--- Exercise data Enclosed Below ---

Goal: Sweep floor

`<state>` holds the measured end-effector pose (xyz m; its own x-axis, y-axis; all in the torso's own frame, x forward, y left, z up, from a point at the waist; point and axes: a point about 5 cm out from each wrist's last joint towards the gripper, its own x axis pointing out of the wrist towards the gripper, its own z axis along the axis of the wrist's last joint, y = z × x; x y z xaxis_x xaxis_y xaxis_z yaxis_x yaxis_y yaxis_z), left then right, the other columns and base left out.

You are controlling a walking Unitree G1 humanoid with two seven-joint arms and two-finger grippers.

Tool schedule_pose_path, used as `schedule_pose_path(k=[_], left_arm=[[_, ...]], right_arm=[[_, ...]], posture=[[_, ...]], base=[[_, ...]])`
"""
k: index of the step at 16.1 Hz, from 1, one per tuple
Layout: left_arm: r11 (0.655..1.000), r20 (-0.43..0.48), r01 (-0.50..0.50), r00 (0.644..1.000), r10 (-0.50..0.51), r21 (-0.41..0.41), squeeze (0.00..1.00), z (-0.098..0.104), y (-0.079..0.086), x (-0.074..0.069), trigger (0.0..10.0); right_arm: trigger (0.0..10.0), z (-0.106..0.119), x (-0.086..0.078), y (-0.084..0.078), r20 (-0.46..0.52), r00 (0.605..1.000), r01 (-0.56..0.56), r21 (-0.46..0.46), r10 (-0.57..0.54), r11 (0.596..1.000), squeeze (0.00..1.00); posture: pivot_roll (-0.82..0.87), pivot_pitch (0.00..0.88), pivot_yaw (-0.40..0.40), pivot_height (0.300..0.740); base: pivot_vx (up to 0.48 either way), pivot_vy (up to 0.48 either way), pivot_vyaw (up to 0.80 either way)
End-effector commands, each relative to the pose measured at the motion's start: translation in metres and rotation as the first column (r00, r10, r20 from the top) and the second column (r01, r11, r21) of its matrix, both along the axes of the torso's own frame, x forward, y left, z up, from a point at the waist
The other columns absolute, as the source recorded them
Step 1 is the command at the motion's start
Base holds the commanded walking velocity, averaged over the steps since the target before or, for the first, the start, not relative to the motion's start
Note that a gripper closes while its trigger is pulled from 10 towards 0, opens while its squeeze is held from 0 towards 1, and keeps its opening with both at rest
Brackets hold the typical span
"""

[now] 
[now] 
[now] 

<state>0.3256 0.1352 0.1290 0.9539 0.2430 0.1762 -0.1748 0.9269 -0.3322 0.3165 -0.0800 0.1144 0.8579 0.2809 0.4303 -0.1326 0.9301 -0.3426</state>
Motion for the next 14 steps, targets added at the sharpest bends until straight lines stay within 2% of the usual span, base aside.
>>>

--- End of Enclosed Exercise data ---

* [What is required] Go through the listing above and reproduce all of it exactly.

* [Completed task]
Goal: Sweep floor

`<state>` holds the measured end-effector pose (xyz m; its own x-axis, y-axis; all in the torso's own frame, x forward, y left, z up, from a point at the waist; point and axes: a point about 5 cm out from each wrist's last joint towards the gripper, its own x axis pointing out of the wrist towards the gripper, its own z axis along the axis of the wrist's last joint, y = z × x; x y z xaxis_x xaxis_y xaxis_z yaxis_x yaxis_y yaxis_z), left then right, the other columns and base left out.

You are controlling a walking Unitree G1 humanoid with two seven-joint arms and two-finger grippers.

Tool schedule_pose_path, used as `schedule_pose_path(k=[_], left_arm=[[_, ...]], right_arm=[[_, ...]], posture=[[_, ...]], base=[[_, ...]])`
"""
k: index of the step at 16.1 Hz, from 1, one per tuple
Layout: left_arm: r11 (0.655..1.000), r20 (-0.43..0.48), r01 (-0.50..0.50), r00 (0.644..1.000), r10 (-0.50..0.51), r21 (-0.41..0.41), squeeze (0.00..1.00), z (-0.098..0.104), y (-0.079..0.086), x (-0.074..0.069), trigger (0.0..10.0); right_arm: trigger (0.0..10.0), z (-0.106..0.119), x (-0.086..0.078), y (-0.084..0.078), r20 (-0.46..0.52), r00 (0.605..1.000), r01 (-0.56..0.56), r21 (-0.46..0.46), r10 (-0.57..0.54), r11 (0.596..1.000), squeeze (0.00..1.00); posture: pivot_roll (-0.82..0.87), pivot_pitch (0.00..0.88), pivot_yaw (-0.40..0.40), pivot_height (0.300..0.740); base: pivot_vx (up to 0.48 either way), pivot_vy (up to 0.48 either way), pivot_vyaw (up to 0.80 either way)
End-effector commands, each relative to the pose measured at the motion's start: translation in metres and rotation as the first column (r00, r10, r20 from the top) and the second column (r01, r11, r21) of its matrix, both along the axes of the torso's own frame, x forward, y left, z up, from a point at the waist
The other columns absolute, as the source recorded them
Step 1 is the command at the motion's start
Base holds the commanded walking velocity, averaged over the steps since the target before or, for the first, the start, not relative to the motion's start
Note that a gripper closes while its trigger is pulled from 10 towards 0, opens while its squeeze is held from 0 towards 1, and keeps its opening with both at rest
Brackets hold the typical span
"""

[now] 
[now] 
[now] 

<state>0.3256 0.1352 0.1290 0.9539 0.2430 0.1762 -0.1748 0.9269 -0.3322 0.3165 -0.0800 0.1144 0.8579 0.2809 0.4303 -0.1326 0.9301 -0.3426</state>
Motion for the next 14 steps, targets added at the sharpest bends until straight lines stay within 2% of the usual span, base aside.
>>>

No more work is needed on this exercise.